I hereby make a prediction that Tommo will object to physics being conflated with engineering
But in all seriousness, USX/DSX/2SX work just fine to my ears, FWIW. There are lots of weird acronyms and jargon all over the place in science, and many of them conflict such that you have to come up with workarounds when you need to use both, say, temperature and a transmission coefficient in the same equation. It’s just letters, at the end of the day. Zargon Picking and Blork Picking would work just as well, once we managed to remember which is which.
Troy, you mentioned (somewhere, I don’t recall where) the possibility of categorizing the most common picking styles (That super common DWPS wrist/forearm blend, 902, and whatever else) into a few small groups and then being able to show people “here’s a few different ways to go about it and how to set them up, now go practice some single-string licks” – wouldn’t this at least partially obviate the need for non-nerd-accessible terminology anyway? That is to say, if you don’t need to talk about Zargon and Blork picking because you can just show someone the setup and say “hey you can play this kind of lick in this style,” does it even matter?

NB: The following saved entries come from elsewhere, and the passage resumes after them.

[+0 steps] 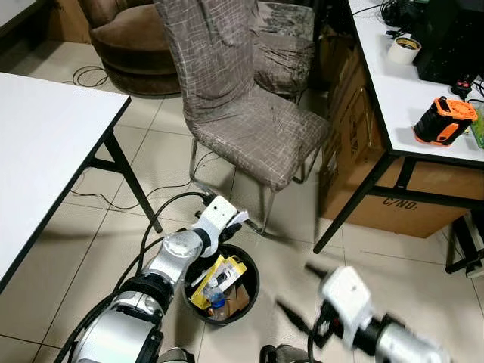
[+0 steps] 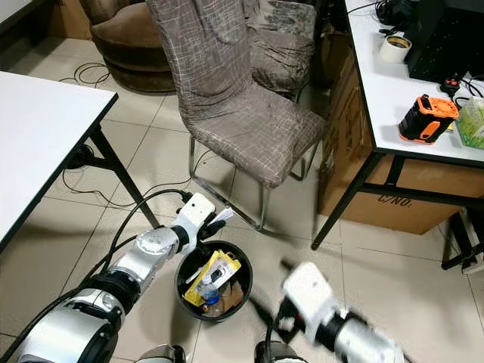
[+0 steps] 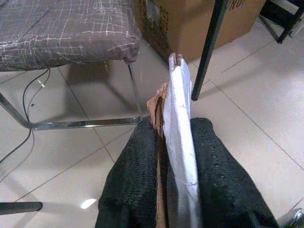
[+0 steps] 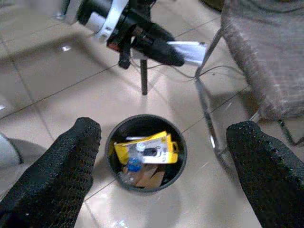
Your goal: Picking trash to rubbish bin
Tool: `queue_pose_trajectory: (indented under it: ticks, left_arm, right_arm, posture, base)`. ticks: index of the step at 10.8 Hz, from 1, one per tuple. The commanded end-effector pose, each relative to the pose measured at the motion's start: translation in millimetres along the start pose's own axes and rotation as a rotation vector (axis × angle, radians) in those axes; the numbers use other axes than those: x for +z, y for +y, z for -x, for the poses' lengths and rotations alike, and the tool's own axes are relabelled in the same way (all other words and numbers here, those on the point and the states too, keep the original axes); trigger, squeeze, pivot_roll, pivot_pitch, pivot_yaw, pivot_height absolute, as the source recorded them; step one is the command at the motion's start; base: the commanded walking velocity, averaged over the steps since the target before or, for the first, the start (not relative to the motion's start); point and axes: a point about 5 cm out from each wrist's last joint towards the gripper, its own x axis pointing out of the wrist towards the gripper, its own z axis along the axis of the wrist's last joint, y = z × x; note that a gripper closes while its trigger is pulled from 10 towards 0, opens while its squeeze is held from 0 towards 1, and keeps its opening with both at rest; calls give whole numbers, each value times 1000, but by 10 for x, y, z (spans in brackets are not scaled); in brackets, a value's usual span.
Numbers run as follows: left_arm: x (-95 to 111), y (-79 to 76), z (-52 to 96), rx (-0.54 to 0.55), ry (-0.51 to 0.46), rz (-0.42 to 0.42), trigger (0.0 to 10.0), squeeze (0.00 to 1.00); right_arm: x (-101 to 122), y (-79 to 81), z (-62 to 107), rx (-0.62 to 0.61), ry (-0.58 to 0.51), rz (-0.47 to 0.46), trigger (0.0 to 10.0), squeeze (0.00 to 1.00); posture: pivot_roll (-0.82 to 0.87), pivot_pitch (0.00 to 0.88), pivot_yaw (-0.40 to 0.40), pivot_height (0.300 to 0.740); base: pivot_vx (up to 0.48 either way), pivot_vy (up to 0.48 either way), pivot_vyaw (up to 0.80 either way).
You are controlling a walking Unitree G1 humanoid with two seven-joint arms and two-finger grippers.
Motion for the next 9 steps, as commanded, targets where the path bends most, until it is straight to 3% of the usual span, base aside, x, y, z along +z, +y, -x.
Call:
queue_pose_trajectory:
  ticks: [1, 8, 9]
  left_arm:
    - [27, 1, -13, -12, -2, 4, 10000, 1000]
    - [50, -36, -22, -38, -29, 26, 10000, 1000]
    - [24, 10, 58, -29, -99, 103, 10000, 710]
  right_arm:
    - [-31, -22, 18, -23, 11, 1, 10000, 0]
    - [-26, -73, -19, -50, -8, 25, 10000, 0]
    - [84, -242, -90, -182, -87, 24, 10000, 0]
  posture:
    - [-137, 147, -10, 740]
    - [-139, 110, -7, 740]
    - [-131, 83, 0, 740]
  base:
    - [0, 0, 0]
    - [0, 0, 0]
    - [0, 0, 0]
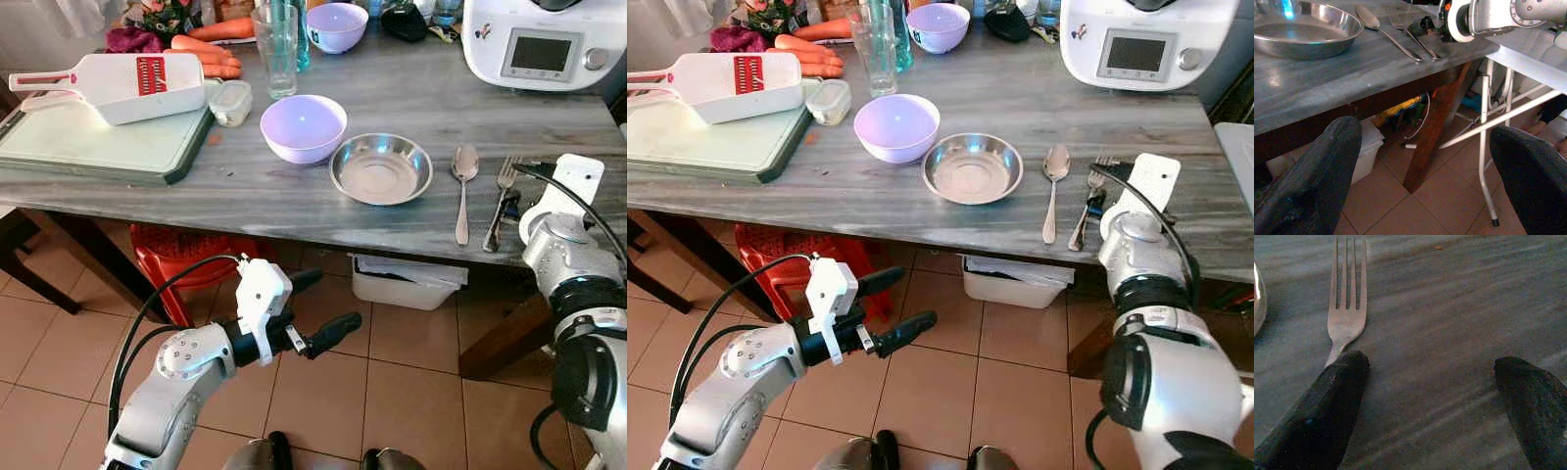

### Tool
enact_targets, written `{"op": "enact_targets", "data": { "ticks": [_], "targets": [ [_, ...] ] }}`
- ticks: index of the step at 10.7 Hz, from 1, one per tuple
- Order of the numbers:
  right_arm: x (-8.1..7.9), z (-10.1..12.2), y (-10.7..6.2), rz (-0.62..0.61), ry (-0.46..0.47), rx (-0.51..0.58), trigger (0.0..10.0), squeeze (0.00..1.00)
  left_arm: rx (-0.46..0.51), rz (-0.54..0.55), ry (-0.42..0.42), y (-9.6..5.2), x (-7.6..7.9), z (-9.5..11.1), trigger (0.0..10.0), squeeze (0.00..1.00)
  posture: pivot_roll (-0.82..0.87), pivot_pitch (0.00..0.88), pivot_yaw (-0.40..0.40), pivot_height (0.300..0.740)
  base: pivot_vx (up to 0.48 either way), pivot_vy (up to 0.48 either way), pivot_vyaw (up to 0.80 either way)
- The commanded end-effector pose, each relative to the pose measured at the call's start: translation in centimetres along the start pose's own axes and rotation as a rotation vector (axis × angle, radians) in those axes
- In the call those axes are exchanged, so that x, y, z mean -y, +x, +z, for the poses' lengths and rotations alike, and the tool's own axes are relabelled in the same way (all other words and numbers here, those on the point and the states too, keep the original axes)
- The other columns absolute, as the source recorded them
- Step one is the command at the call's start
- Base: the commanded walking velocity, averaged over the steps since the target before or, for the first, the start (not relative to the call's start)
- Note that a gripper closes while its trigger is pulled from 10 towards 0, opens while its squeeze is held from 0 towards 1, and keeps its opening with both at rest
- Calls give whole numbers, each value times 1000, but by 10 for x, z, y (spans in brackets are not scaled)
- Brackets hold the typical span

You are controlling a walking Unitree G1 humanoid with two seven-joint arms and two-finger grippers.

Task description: Setting the table

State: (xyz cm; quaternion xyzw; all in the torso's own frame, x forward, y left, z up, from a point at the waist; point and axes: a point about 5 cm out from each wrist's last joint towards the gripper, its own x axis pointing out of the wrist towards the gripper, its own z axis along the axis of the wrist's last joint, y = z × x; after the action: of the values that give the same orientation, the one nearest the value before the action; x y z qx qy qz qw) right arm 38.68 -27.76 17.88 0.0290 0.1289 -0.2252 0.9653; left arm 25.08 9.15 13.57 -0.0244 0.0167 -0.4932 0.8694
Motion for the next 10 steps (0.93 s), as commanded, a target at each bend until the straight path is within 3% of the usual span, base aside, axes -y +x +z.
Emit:
{"op": "enact_targets", "data": {
  "ticks": [1, 6, 10],
  "targets": [
    [3, 2, 1, 1, -6, -15, 10000, 0, -6, -7, 4, -1, 2, -1, 10000, 0, 4, 191, 29, 740, 0, 0, 0],
    [-2, -1, 1, 50, -6, -46, 10000, 0, -9, -4, 4, -2, 2, -1, 10000, 0, 9, 194, 28, 740, 0, 0, 0],
    [-16, 1, 0, 129, -42, -44, 10000, 0, -10, -1, 5, -2, 2, -2, 10000, 0, 10, 190, 25, 740, 0, 0, 0]
  ]
}}
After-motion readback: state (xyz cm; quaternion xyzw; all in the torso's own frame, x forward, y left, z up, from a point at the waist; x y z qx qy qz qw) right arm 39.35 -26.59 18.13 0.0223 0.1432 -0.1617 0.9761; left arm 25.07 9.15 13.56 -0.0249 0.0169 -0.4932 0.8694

I believe pick slanting is the brand of the house and really addresses something in technique that was never considered before or at least never was thought as something crucial to pick fast and yet all of the pros use it wether consciously or not.
Really even if the names are changed in the future some people will get it and some of us will need further explanations. Besides the fact that I think now Cracking the Code is going towards how to generate the motion itself nowadays (this is just my point of view nothing more, might be wrong) and how to teach it to people who doesn’t have it yet.
Plus another SUPER AWESOME thing of that CtC has Magnet Slow motion footage of real world players, many of them already legends (I Still can’t believe you got Steve Morse or Batio, Gambale, etc) to backup what they say.
You really can’t, that’s the point. There are threads right here on the forum where we have players holding the pick with a pronounced “downward slant”, but they’re not actually escaping. They think they are doing “downward pickslanting” because the pick “has the slant”, but they’re actually not getting any of the benefits of pickslanting. Until they understand the way the pick has to move, they will continue to not be able to do it right.
Upward pickslanting is trickier because the escape trajectories tend to be shallow. You very often can’t see any “slant” at all from looking at the pick. Andy Wood is a good example of this. If you try and figure out what he is doing by looking at the pick, you’re not going to get very far. The only way to really copy his movement is to first look at what kind of escape path he is making, and then to look at the arm position he is using. Both of those together tell you what kind of wrist movement you need to make to get the same result.
Interesting you say that … I agree with what you say btw. UWPS sometimes is almost like no pick slant. This is basically how I pick. The funny thing is that even though angle is very minimal, I find it easy to escape. It never crossed my mind before reading CTC stuffs that there is an escape path to work out, it just … escapes. Escape-DWPS on the other hand, I don’t really get it to work well. I didn’t really put any effort on it but If I’m doing it it feels awkward to me. Seems to me like a very steep angle is required for doing what is the opposite thing of an almost-no-slanted UPWS. YMMV of course.
Sorry, I’m dense and I don’t understand what you have put here
I don’t get the ‘ET’ and the ‘TE’. I read this as Downward Pickslanting, Downward Escape Trapped, Upward Trapped escaped. I’m confused!
In my mind we shouldnt mention both escaped and trapped - just say one and assume the other by ommission.
Isn’t 1WPS and 2WPS fine , but include the upwards and Downwards as a prefix that references the buried pickstroke? (U-1WPS and D-1WPS). For 2WPS we could specify the primary pickslant with PD-2WPS and PU-2WPS. For crosspicking, we could rename to ‘Curved’ to avoid the confusion with the bluegrass meaning (C-2WPS). If pickslanting is a linear motion only and shouldn’t be related to crosspicking/curve picking, then just refer to it as ‘Curved double Escape’ (CDE).
Sorry if any of this has been suggested above, I have come to this thread pretty late…
It seems I’m a bit late with this reply and a lot happended below your initial reply Anyway, in Physics I can’t think of obvious uses for appending an “x” but then again I don’t remember much outside my field! I know we have T= temperature/kinetic energy/transmittivity or R= resistance/reflectivity/center of mass position depending on the context - so yeah plenty of room for confusion in principle!
I agree with you though that it is probably clear and concise enough to write “upstroke/downstroke escape” in full length, it seems to give the crucial info and there’s no need to mention the trapped side of things.
Somehow any of the proposed shorthands don’t have the same elegance of DWPS/UWPS but I may have some weird emotional attachment to the latter acronyms, due to the incredible shred gains they brought into my life
Com’è meraviglia che ti sei addattato non solo alle techniche che discutiamo ma anche ai neologismi inglesi. Come si inventerebbe “Zargon” in Italiano?
It happened! I got tired of typing all those letters and used the acronym. I think it’s fine. If everyone knows what I’m talking about and it saves me the forearm RSI from all the video editing and forum-izing, I’m fine with it!